WHAT TO DO
Copy out each line of the entries below in which the string "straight" appears.

'''

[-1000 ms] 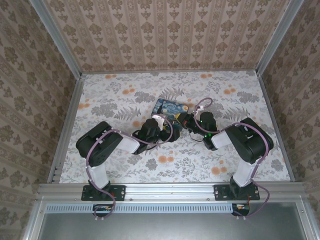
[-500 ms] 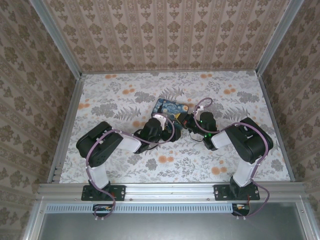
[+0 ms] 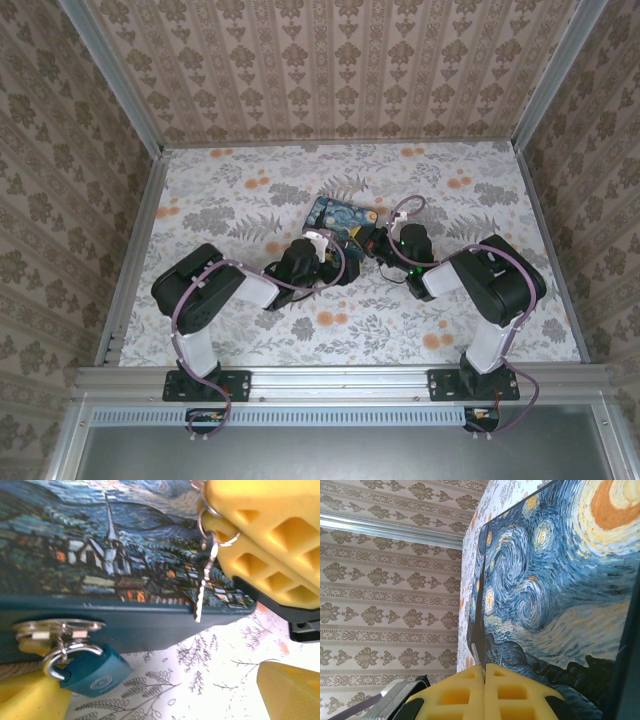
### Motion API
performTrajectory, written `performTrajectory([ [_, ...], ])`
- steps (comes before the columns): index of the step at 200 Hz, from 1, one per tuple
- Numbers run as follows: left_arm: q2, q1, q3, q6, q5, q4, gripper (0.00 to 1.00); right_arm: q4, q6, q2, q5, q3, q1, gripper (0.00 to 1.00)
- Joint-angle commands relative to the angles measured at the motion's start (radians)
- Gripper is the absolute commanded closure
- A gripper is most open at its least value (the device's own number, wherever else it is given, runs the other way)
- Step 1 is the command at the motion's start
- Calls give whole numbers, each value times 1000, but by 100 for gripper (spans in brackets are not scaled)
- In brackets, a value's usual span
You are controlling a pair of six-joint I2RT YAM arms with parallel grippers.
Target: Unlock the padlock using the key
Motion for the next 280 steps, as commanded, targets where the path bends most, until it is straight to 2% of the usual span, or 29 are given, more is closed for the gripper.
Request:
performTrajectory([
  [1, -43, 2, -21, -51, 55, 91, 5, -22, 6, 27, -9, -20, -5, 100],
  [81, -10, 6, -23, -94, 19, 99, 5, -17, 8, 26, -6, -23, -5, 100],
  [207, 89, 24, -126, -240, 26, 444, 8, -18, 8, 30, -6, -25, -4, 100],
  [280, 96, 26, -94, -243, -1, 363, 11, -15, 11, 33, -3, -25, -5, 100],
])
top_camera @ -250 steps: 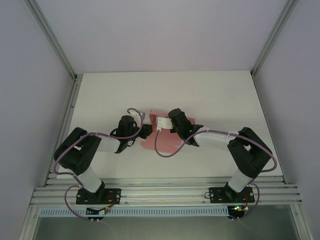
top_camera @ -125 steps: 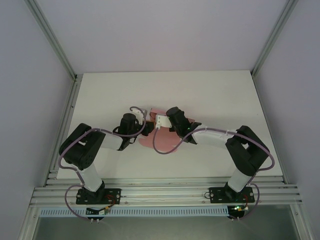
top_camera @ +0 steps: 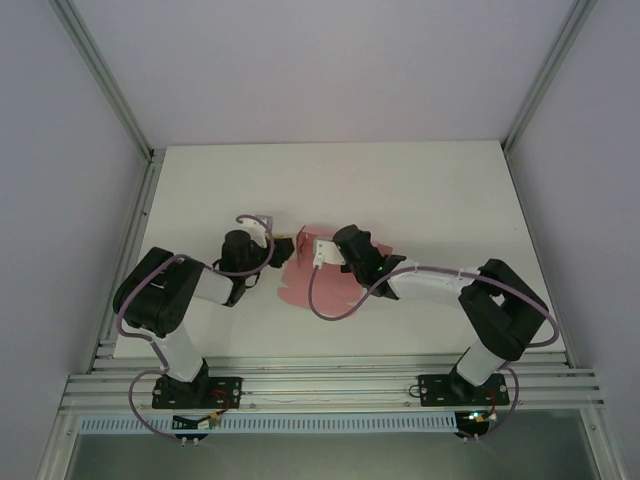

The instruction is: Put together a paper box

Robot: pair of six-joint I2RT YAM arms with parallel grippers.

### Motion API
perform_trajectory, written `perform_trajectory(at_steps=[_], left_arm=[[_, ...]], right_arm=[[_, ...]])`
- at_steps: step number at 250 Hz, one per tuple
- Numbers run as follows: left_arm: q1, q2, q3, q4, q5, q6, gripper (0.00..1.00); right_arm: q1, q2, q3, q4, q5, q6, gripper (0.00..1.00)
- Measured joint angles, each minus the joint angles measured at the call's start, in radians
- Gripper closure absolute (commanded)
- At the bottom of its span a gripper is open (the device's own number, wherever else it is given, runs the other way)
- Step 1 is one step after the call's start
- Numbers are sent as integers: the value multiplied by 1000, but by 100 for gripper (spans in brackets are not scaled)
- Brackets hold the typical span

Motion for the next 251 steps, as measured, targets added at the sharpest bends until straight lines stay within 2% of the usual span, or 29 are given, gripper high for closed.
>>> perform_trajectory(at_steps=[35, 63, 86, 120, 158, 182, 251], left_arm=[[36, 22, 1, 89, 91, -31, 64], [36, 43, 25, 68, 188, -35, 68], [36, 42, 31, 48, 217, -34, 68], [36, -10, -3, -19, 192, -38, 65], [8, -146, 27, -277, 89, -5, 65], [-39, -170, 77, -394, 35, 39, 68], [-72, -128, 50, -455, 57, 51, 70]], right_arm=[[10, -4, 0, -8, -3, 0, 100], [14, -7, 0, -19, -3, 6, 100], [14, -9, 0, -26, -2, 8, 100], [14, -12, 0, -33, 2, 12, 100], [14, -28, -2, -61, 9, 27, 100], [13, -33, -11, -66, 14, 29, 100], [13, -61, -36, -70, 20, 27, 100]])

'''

EXERCISE ANSWER
Motion for the next 280 steps, as commanded, targets where the path bends most, until it is straight to 2% of the usual span, or 29 are given, more is closed for the gripper.
Motion for the next 251 steps, as measured, targets added at the sharpest bends until straight lines stay within 2% of the usual span, or 29 are given, gripper high for closed.

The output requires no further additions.